*Task to carry out*. Find every line below with "Would" in it and give only how many there are.

*Items listed in a dataset*.

::::

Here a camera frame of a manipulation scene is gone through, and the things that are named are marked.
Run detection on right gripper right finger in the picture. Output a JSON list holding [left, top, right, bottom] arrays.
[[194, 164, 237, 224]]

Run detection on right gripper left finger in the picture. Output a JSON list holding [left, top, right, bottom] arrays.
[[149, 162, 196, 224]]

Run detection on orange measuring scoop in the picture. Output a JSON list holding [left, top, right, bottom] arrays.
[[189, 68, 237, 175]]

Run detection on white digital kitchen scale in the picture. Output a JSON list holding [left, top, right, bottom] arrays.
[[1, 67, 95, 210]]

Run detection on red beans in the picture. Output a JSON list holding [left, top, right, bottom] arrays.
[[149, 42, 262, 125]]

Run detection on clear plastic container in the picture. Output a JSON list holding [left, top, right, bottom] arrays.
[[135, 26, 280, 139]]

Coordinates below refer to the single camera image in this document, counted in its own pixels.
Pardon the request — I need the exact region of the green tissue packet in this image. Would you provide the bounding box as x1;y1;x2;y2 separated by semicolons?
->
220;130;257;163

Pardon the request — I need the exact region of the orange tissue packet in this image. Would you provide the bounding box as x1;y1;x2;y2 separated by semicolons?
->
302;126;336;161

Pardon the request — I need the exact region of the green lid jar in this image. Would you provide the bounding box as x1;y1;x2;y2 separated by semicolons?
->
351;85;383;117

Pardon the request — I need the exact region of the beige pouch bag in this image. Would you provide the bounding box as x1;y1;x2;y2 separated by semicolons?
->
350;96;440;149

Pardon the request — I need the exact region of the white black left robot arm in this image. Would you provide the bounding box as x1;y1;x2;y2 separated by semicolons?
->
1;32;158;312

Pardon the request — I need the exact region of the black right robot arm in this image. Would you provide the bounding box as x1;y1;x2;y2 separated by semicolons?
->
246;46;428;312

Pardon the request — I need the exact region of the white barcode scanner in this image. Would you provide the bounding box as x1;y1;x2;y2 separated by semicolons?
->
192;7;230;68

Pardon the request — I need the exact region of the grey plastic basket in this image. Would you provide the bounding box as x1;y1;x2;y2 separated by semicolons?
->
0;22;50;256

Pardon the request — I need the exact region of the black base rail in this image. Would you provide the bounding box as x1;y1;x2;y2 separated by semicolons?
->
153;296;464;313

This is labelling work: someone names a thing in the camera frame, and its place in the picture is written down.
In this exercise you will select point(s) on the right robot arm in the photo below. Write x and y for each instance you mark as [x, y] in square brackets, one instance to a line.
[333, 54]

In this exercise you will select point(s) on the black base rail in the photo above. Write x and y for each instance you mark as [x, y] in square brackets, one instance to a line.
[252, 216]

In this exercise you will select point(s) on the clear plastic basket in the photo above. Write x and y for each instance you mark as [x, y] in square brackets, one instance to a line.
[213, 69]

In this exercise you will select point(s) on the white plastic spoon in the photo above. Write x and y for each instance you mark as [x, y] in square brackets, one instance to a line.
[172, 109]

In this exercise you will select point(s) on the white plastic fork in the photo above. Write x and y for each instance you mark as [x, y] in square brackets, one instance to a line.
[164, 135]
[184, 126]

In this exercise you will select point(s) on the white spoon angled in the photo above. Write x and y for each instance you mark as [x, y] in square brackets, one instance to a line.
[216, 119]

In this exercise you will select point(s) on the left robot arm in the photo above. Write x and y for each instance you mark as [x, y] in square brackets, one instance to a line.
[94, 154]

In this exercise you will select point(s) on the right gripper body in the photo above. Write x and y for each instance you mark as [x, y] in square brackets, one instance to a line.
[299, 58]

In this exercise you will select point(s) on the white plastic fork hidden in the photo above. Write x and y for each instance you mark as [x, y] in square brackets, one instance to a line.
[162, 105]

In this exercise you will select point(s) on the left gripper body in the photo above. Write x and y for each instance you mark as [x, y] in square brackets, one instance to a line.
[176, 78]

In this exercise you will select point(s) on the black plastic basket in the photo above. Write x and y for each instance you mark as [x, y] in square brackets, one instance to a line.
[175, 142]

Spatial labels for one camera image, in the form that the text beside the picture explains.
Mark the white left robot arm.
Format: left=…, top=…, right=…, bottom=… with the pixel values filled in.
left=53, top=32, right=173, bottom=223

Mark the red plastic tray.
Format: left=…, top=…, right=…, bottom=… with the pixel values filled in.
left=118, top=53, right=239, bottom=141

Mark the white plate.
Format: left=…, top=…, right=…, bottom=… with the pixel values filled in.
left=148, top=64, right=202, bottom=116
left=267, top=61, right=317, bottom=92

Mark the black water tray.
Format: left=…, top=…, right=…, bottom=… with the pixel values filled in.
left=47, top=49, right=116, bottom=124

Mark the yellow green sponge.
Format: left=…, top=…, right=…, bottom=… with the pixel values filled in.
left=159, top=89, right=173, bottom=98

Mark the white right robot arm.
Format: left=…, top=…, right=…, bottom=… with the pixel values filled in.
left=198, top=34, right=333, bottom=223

::::

*Result*. 9